Part of the conversation around the price of cannabis on the licit and illicit market factors into the public’s perception of the success or failure of legalization to compete with the black market.
One of the problems with Statistics Canada’s own widely cited figures for prices on the black market is that they are based entirely on anonymous polling, with people filling in a survey about how much they paid. With no verification, it’s easy to see how these prices could trend towards exaggerating a lower price point than is reflected in the actual illicit market. In a tally of the CannStandard numbers, there were 52 illicit vs 226 legal purchases, with average prices being within 13% of each other.

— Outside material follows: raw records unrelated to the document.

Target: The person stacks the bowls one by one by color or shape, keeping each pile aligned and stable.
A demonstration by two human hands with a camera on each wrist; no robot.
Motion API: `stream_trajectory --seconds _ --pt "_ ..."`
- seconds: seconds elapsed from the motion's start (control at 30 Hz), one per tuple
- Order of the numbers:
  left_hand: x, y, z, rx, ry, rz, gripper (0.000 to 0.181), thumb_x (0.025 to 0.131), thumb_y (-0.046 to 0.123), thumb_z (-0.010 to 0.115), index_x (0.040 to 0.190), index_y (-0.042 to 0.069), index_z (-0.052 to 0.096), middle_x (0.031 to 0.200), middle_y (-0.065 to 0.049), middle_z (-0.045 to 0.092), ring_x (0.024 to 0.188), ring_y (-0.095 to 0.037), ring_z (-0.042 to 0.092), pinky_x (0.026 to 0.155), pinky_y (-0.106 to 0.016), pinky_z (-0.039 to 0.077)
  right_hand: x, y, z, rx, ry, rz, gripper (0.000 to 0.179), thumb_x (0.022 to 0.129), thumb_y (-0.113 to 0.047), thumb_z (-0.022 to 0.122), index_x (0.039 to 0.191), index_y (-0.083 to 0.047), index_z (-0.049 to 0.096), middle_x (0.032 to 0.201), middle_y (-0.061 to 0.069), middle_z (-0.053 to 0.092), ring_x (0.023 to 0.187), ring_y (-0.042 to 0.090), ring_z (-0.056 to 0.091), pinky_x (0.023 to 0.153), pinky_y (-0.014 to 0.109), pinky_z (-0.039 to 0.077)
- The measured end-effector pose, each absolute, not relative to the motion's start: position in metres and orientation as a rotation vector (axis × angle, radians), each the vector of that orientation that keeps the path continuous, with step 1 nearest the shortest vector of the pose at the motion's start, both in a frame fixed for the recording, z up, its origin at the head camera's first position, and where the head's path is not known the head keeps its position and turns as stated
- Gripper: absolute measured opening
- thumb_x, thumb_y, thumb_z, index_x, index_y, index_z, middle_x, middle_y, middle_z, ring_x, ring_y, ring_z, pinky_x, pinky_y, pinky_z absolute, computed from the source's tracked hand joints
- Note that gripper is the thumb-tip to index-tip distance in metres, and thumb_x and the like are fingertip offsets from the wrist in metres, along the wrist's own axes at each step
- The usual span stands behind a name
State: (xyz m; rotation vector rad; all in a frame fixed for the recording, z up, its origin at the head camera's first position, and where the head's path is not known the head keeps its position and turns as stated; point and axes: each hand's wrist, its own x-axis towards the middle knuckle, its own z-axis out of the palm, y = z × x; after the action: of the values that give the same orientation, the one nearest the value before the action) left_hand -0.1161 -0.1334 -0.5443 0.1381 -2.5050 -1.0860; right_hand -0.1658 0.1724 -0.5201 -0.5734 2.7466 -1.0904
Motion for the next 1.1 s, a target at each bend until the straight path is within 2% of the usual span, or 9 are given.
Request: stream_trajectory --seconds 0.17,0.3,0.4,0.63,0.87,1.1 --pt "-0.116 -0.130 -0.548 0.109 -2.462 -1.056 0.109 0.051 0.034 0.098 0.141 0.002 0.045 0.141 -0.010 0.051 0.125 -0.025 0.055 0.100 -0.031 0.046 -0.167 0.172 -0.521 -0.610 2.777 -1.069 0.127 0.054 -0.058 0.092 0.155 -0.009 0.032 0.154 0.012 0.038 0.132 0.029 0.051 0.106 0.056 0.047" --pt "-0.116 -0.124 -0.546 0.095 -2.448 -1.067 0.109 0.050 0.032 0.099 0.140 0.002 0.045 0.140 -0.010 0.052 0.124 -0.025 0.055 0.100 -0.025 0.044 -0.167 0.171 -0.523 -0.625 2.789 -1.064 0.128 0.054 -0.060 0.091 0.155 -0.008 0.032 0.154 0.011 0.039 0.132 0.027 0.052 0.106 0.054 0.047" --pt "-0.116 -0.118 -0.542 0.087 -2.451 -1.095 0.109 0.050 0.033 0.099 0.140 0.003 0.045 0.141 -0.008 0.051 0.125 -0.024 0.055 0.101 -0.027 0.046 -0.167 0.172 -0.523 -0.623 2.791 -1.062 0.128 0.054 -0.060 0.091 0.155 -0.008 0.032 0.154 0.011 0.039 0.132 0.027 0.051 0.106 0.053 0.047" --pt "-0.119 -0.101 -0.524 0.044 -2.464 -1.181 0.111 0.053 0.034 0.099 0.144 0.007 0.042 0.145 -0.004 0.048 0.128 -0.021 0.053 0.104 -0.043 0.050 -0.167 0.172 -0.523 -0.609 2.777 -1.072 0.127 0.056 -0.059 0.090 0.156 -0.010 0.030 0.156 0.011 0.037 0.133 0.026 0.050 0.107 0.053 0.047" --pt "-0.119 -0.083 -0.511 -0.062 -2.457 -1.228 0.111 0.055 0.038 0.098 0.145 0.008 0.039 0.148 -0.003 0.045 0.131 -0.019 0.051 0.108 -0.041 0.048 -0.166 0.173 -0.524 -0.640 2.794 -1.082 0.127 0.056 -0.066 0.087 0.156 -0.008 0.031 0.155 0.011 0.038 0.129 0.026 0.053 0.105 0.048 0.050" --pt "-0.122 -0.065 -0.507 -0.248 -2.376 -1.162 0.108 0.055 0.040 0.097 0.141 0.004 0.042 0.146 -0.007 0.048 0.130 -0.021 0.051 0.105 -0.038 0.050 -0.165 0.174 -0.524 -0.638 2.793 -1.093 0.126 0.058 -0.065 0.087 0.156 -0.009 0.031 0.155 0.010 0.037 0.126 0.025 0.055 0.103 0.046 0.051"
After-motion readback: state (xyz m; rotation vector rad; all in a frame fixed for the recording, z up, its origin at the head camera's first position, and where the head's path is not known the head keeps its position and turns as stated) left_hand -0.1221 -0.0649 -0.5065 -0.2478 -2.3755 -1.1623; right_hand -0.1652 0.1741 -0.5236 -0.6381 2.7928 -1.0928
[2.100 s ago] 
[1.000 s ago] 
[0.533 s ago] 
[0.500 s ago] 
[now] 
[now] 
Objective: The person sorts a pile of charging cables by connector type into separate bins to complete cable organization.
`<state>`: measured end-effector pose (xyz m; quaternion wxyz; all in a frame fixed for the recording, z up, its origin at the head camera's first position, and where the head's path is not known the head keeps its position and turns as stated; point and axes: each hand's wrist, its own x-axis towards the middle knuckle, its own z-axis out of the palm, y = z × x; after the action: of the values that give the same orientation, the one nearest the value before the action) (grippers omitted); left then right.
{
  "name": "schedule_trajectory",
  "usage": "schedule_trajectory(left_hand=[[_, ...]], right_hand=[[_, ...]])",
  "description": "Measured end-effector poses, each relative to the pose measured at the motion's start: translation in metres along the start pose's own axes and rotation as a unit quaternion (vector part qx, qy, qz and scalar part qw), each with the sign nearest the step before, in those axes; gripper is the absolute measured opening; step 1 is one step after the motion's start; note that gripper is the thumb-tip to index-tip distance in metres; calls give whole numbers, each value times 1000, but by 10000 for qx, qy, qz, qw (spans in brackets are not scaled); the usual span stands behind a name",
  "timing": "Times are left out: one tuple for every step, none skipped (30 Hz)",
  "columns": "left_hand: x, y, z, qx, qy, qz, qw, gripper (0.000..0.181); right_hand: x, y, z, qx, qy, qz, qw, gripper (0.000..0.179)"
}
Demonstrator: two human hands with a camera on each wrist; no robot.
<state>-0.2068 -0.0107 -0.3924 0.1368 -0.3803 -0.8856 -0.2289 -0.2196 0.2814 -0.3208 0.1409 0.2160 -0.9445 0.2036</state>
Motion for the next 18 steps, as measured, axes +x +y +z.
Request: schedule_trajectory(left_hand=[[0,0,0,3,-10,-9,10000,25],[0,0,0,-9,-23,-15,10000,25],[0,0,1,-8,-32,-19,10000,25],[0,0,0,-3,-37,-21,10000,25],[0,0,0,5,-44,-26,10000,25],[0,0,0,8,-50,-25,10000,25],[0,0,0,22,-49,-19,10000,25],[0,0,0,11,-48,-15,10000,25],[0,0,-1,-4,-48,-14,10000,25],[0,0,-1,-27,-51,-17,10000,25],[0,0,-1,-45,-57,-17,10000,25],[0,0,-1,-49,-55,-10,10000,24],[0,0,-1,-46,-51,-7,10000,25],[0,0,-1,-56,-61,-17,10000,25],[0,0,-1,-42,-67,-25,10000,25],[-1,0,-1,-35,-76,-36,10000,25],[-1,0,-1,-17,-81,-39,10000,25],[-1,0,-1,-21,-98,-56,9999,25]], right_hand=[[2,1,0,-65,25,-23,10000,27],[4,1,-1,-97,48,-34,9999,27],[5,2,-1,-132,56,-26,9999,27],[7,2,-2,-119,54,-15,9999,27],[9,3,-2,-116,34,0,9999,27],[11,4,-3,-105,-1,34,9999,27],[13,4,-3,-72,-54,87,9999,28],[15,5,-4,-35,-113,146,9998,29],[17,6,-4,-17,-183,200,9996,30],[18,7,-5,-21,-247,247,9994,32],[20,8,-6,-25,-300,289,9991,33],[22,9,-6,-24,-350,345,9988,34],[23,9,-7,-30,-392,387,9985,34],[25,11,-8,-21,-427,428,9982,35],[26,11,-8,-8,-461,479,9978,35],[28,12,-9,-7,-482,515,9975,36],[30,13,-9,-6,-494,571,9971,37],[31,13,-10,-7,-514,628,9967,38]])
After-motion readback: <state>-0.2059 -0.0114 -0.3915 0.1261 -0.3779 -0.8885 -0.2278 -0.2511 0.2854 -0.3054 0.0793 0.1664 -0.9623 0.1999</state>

The perception of legal cannabis being around twice as expensive as the black market paints a picture of a far greater dichotomy than would appear to exist when scanning the known illicit market.
One possible reason for this discrepancy could also be that prices on the illicit market outside of these more professional, commercial, albeit still illegal online and brick-and-mortar pot shops are even cheaper. Many consumers simply “know a guy” who they may buy cannabis from, often in larger quantities like quarter pounds or more, and it’s reasonable to assume these prices will potentially be lower than an illicit retailer that operates on a higher profile with added costs.
Nonetheless, the official data collection method currently used to construct this dichotomy of legal vs illegal cannabis in Canada tends to exaggerate the gulf between the two markets.
In reality, it would appear that the two markets are not all that different when it comes to price unless you are buying in amounts larger than an ounce, from close friends, not more commercial illicit sources.